Elvis is portrayed by Jacob Elordi, who is much more believable than King impersonator Austin Butler in Baz Luhrmann’s “Elvis” film. In Luhrmann’s biopic, Priscilla only flits through the picture a few times – you can’t tell that she’s still a teenager and it’s not discussed. Coppola makes Priscilla, who was actually a minor at the time, the main character. She sensitively explains what it actually feels like to grow up in a patriarchal society, cut off from the outside world, on a luxurious property. Set design, costume and make-up bring the Graceland cage breathtakingly to life.
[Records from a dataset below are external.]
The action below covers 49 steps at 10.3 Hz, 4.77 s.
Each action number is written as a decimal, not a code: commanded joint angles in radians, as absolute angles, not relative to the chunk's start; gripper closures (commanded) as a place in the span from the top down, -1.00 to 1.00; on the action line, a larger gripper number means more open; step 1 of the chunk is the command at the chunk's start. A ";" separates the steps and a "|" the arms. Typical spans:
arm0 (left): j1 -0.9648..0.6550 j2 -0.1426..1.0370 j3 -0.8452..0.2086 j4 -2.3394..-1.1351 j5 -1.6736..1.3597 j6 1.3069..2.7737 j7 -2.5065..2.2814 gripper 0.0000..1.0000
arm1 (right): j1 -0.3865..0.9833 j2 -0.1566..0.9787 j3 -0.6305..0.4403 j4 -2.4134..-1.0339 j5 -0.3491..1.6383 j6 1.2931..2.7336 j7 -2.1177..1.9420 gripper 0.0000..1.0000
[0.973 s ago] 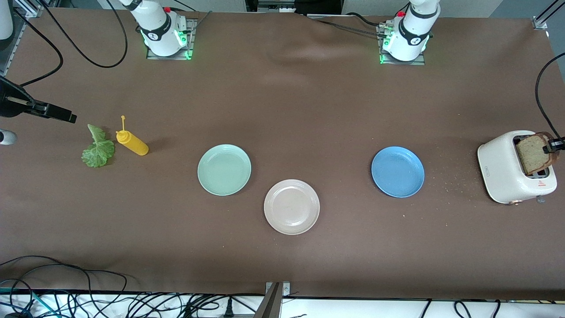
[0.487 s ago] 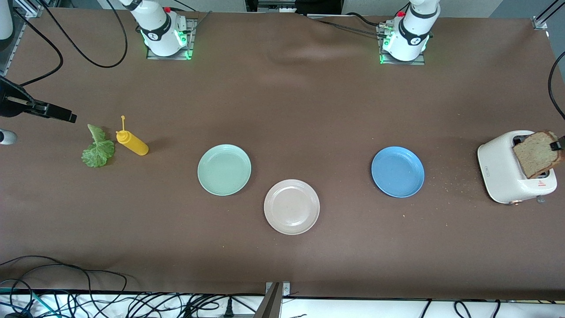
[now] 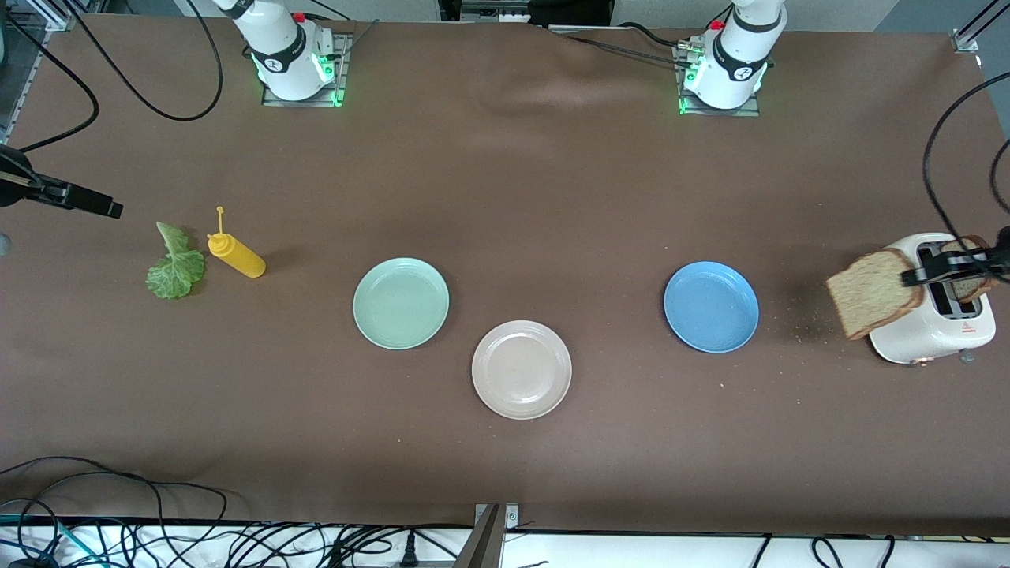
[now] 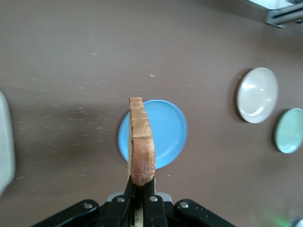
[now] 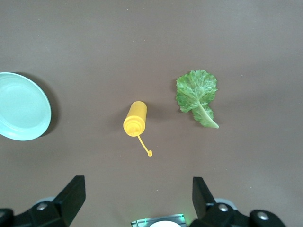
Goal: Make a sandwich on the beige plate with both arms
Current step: 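Lift the toast slice out of the toaster with the left gripper, then place the toast on the beige plate while the right gripper grasps lettuce, then carry the lettuce toward the beige plate while the left gripper withdraws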
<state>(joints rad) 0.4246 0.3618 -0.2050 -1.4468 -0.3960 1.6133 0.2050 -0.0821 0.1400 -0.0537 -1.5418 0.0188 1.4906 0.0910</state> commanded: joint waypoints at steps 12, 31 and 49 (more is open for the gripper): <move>-0.020 0.736 -0.199 -1.325 -1.083 1.793 0.204 -1.00 | -0.137 0.242 -0.092 -1.750 -0.112 1.730 -0.188 1.00; -0.247 0.962 -0.195 -1.255 -1.198 2.244 0.218 -1.00 | -0.167 0.391 -0.209 -2.183 -0.086 2.379 -0.515 0.61; -0.256 0.904 -0.103 -1.330 -1.045 2.332 0.187 1.00 | -0.140 0.380 0.234 -1.465 -0.084 1.485 -0.258 -1.00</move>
<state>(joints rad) -0.2603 0.9593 -0.1212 -1.2941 -1.0998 2.3379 0.2288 -0.1317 0.3670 0.1354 -1.5114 -0.0880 1.5239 -0.3445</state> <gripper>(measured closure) 0.000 0.960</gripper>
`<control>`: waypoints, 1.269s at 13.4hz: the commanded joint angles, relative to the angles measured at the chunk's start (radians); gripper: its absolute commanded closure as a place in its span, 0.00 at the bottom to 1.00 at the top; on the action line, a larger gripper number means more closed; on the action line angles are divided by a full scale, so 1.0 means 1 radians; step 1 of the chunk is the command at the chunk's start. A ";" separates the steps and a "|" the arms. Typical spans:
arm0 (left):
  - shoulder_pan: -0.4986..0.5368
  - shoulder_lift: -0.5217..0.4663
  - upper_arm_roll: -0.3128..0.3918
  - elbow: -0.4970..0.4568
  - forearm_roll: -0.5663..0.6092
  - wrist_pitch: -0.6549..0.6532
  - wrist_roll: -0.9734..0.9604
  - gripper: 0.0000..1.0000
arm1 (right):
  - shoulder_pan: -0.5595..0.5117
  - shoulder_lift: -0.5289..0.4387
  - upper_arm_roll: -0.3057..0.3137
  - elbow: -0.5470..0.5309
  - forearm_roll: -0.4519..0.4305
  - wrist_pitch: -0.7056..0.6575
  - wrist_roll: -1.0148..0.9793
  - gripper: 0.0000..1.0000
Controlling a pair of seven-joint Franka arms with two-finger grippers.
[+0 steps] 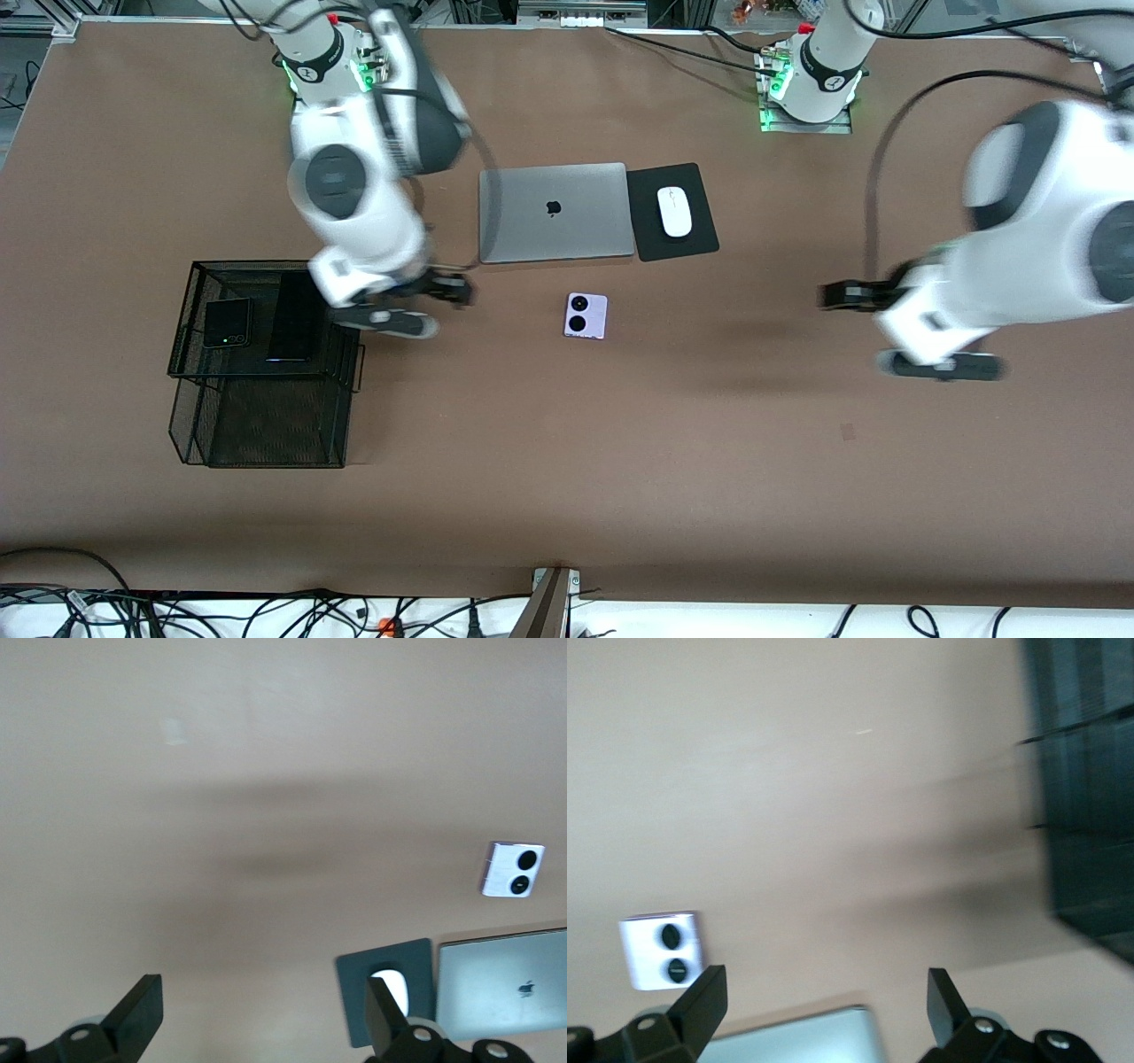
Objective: Place phones with both arms
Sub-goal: 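Reach the right gripper to the lavender phone while the left gripper withdraws, then grasp the lavender phone with the right gripper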
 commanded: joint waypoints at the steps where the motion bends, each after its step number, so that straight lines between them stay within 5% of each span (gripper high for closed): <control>1: 0.013 -0.105 0.043 -0.063 0.026 0.007 0.139 0.00 | -0.003 0.179 0.086 0.230 0.017 -0.003 0.184 0.00; 4: -0.107 -0.249 0.270 -0.200 0.008 0.080 0.149 0.00 | 0.015 0.337 0.140 0.420 0.014 0.030 0.381 0.00; 8: -0.064 -0.529 0.262 -0.606 -0.003 0.373 0.152 0.00 | 0.072 0.414 0.146 0.439 0.009 0.070 0.436 0.00; 10: 0.045 -0.568 0.106 -0.636 0.012 0.387 0.137 0.00 | 0.078 0.421 0.152 0.377 0.008 0.082 0.427 0.00; 17: 0.033 -0.541 0.125 -0.610 0.012 0.381 0.143 0.00 | 0.091 0.479 0.154 0.289 0.014 0.271 0.430 0.00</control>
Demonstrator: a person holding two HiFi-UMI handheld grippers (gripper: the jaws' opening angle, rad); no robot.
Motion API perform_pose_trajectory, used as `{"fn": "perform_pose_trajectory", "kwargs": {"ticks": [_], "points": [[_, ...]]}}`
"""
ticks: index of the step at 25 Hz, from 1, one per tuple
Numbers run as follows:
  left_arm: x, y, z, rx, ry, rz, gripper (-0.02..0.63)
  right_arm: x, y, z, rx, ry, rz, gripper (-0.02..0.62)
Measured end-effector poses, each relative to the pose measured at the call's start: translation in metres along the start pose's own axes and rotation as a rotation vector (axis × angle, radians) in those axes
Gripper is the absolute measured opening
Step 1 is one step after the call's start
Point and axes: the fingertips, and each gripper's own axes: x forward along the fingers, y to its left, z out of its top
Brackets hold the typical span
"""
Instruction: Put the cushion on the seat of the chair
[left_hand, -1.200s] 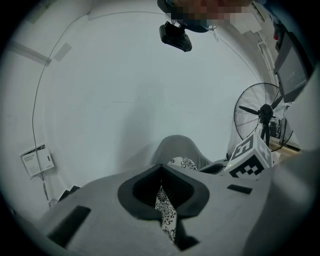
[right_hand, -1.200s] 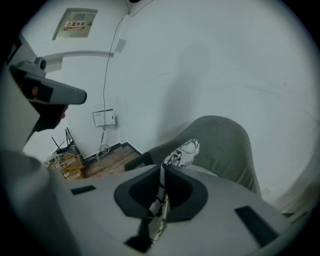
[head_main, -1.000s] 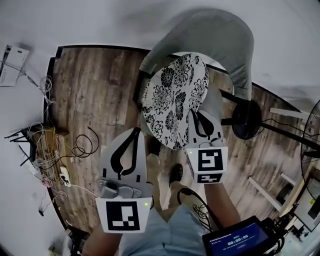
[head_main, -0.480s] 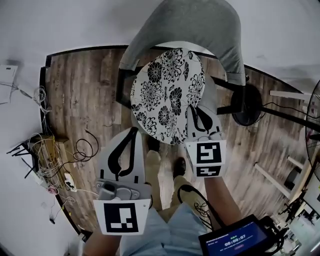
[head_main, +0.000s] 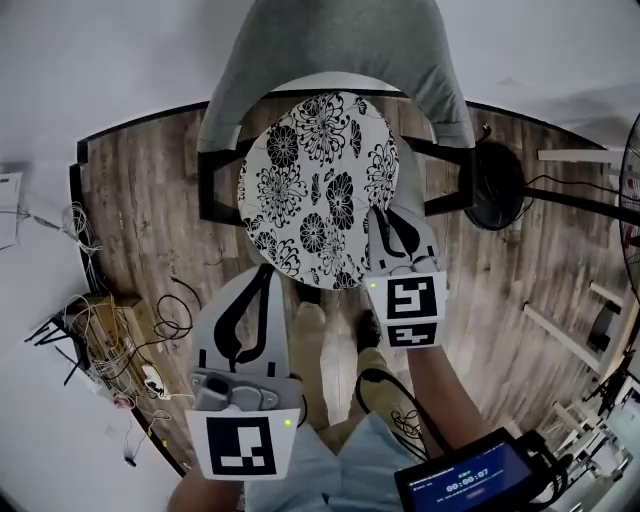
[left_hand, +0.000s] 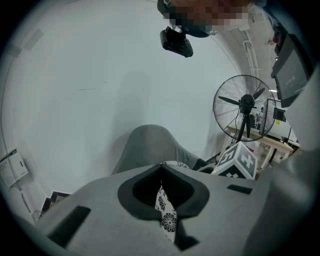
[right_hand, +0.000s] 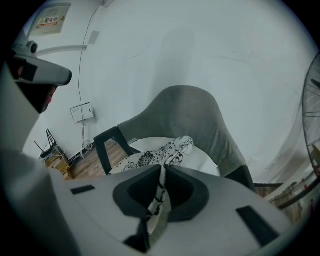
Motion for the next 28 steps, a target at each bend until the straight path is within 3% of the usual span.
{"fn": "perform_pose_trajectory", "kwargs": {"ticks": [14,28], "points": [[0.014,-0.017,-0.01,0.068,0.027,-0.058,0.009,0.008,-0.031,-0.056,0.08,0.059,-0.074,0.051],[0.018,-0.027,-0.015,0.085,0.028,-0.098,0.009,0.009,-0.056,-0.09,0.142,0.109,-0.147,0.072]]}}
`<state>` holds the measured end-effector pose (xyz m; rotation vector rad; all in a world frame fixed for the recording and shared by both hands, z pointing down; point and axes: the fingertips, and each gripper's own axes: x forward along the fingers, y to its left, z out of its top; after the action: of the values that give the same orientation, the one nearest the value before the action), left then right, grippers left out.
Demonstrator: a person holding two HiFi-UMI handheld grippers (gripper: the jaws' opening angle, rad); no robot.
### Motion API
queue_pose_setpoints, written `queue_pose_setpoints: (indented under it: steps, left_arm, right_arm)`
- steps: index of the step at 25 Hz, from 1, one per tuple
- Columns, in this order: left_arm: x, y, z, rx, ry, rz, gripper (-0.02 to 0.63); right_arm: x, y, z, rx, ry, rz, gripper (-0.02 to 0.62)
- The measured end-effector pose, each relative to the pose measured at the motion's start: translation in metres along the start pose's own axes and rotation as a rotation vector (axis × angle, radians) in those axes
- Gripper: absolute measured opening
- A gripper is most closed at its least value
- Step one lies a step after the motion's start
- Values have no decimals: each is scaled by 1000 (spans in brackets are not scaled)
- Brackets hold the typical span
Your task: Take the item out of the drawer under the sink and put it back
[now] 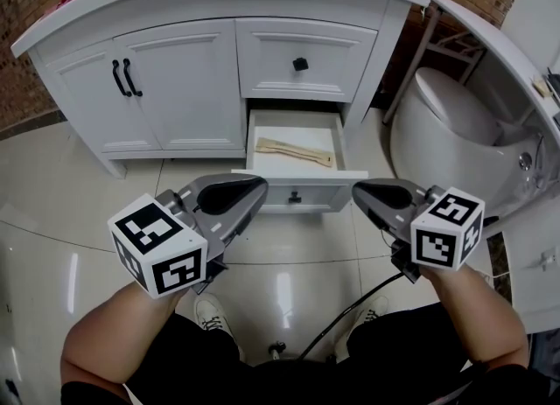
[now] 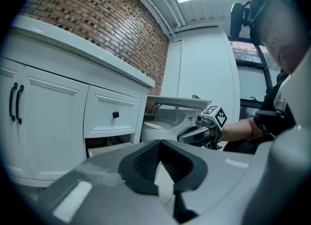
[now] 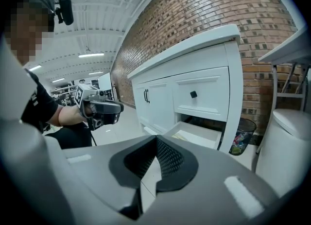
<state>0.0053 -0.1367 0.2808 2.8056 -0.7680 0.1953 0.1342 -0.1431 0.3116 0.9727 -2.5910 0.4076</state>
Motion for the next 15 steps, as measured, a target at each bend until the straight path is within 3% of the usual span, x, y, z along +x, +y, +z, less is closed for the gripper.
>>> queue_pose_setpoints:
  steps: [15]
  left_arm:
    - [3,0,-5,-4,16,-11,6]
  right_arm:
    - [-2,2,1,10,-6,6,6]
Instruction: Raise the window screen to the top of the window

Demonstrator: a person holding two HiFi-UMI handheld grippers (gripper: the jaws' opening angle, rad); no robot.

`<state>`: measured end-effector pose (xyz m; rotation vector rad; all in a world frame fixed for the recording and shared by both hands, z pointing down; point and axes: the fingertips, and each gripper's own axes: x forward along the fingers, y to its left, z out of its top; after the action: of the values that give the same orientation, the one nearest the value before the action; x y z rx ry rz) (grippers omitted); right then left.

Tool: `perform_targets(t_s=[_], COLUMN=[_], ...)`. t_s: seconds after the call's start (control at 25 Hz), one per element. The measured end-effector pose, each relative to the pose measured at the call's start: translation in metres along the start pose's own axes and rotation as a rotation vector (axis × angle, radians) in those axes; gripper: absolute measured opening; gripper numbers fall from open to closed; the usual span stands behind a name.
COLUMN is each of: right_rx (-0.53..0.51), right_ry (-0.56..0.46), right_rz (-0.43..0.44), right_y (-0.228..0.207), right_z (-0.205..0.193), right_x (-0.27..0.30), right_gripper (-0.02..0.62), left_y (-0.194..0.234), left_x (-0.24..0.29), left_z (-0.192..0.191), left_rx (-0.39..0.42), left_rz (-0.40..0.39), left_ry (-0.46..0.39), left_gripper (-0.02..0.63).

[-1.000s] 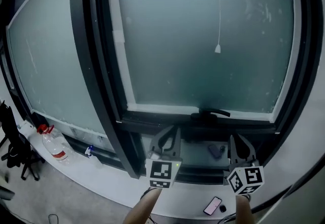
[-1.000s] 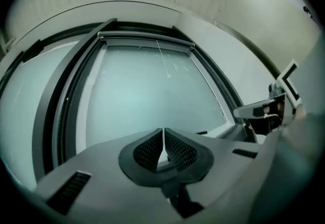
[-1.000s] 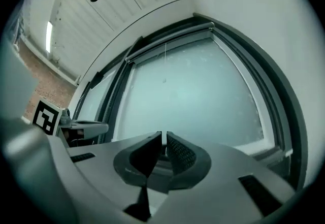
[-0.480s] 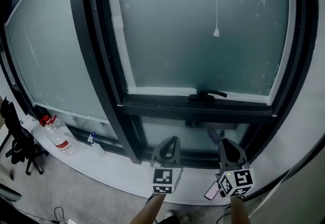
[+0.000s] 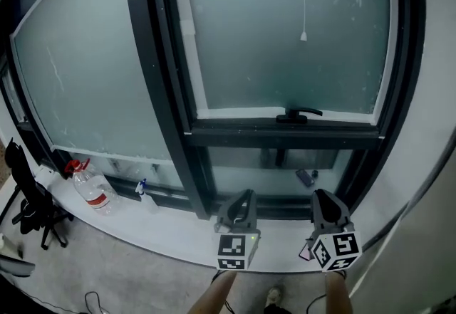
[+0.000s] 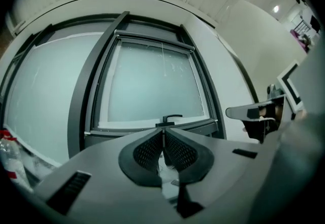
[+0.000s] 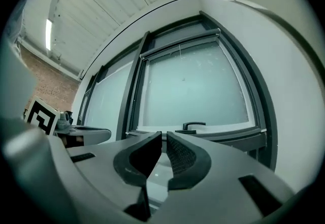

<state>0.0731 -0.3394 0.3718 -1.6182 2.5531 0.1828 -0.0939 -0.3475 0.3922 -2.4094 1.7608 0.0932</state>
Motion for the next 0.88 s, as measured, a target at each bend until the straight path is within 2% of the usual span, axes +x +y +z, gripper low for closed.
perform_targets(t_s=[0.32,0.56,0.72,0.88], right_rx=[0.007,0.006,0.026,0.008], right_ry=[0.007,0.027,0.024,0.034], right_rz=[-0.063,-0.1,-0.094,-0.065], right_y=[0.067,0.076,0.084,0.106], right_z=[0.018,0.023,0.024,0.018], right_x=[-0.1,-0.158,-0.198,-0.249], right_gripper=[0.033,0.033,0.033,0.033], left_y=[0.0,-0.008,-0.036,-0.07], left_x=[-0.113,-0.154,-0.19,-0.241], left_z=[0.0,0.012,0.027,0.024], left_rx=[-0.009,-0.077,-0.082,-0.047], left_rz=[-0.029,-0.035,-0.052,-0.071], left_ry=[0.043,0.043,0.03,0.039], left_gripper=[0.015,0.015,0.015,0.015])
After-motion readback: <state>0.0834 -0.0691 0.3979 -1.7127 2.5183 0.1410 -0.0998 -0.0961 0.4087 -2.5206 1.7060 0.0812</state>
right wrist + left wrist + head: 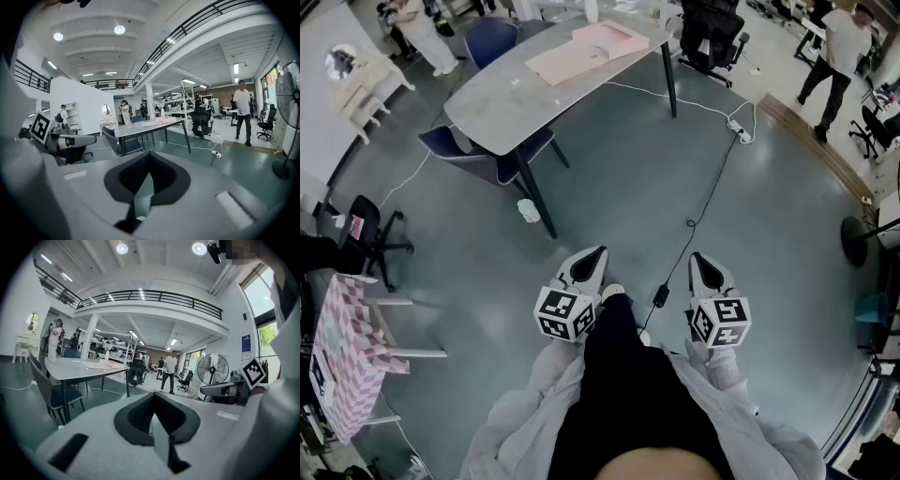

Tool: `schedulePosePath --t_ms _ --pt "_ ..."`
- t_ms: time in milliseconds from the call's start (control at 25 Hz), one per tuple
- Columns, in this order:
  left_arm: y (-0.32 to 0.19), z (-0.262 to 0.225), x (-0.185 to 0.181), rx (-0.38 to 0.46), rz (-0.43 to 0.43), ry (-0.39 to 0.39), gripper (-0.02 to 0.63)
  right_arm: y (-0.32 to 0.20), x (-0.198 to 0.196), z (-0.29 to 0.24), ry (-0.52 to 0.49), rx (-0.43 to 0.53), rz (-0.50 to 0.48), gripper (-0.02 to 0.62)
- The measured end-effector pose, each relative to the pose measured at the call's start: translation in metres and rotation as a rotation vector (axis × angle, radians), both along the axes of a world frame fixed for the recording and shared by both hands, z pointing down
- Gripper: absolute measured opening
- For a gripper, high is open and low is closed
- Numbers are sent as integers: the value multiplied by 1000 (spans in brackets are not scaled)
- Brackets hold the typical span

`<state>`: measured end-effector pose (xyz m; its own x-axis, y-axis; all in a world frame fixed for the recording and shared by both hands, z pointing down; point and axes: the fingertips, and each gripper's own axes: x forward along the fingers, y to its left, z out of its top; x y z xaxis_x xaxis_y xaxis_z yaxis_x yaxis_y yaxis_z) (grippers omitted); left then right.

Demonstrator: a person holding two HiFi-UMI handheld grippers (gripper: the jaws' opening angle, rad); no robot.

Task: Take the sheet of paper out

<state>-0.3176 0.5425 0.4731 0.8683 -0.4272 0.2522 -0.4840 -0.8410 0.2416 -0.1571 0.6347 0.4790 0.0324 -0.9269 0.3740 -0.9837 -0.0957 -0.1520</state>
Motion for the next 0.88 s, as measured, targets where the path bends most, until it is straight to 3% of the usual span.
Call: schedulePosePath --t_ms 520,880 --pt "10 -5 -3 18 -17 -20 3 8 -9 -2 -34 28 0 8" --pt "-33 5 25 8 -21 -16 9 -32 12 3 -23 8 -12 8"
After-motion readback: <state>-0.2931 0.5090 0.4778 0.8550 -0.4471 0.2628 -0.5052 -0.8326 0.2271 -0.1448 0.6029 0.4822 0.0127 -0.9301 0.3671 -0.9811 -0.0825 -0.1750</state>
Coppola’s Elvis is a narcissist who terrorizes his young wife with his obsession with control. He forbids her from taking a job. Once he freaks out during a pillow fight when Priscilla acts “too manly.” Another time, Elvis throws a chair at her head because she timidly expressed her opinion. He also dictates her hair color and her dark eye make-up. So it hurts your soul when you later have to watch her obediently put on her spider-like eyelashes before the birth of their daughter, when she was already in labor. To their chagrin, Elvis hardly sleeps with his “Cilla” and seems to have a Madonna-whore complex. And then the master of the house and his entourage always set off on film shoots, tours and affairs – Priscilla’s “I love you” whispered farewell always remains unrequited. When her husband is at home, he sometimes takes her to lavish parties. So that she doesn’t fall asleep the next day at the Catholic girls’ school in Memphis, he supplies her with pills that he himself has long been addicted to.
The audience experiences all of this from Priscilla’s transfigured inner perspective, which gradually crumbles. It’s hard to bear seeing no one put a stop to her husband’s abusive behavior.
To Dolly Parton’s “I Will Always Love You”, which Elvis probably sang for his ex immediately after the divorce, Priscilla finally leaves her husband and Graceland after 13 years. Unfortunately, the film ends too abruptly here. It would have been nice to see a little more of Priscilla’s life afterwards. Because of this directorial decision, she ends up being just a minor character in the life of Elvis – whom she incomprehensibly still loves.
»Priscilla«: USA, Italy, 2023. Director and writer: Sofia Coppola. Starring: Cailee Spaeny, Jacob Elordi, Dagmara Dominczyk, Ann Beaulieu, Ari Cohen. 113 min. Release date: January 4th.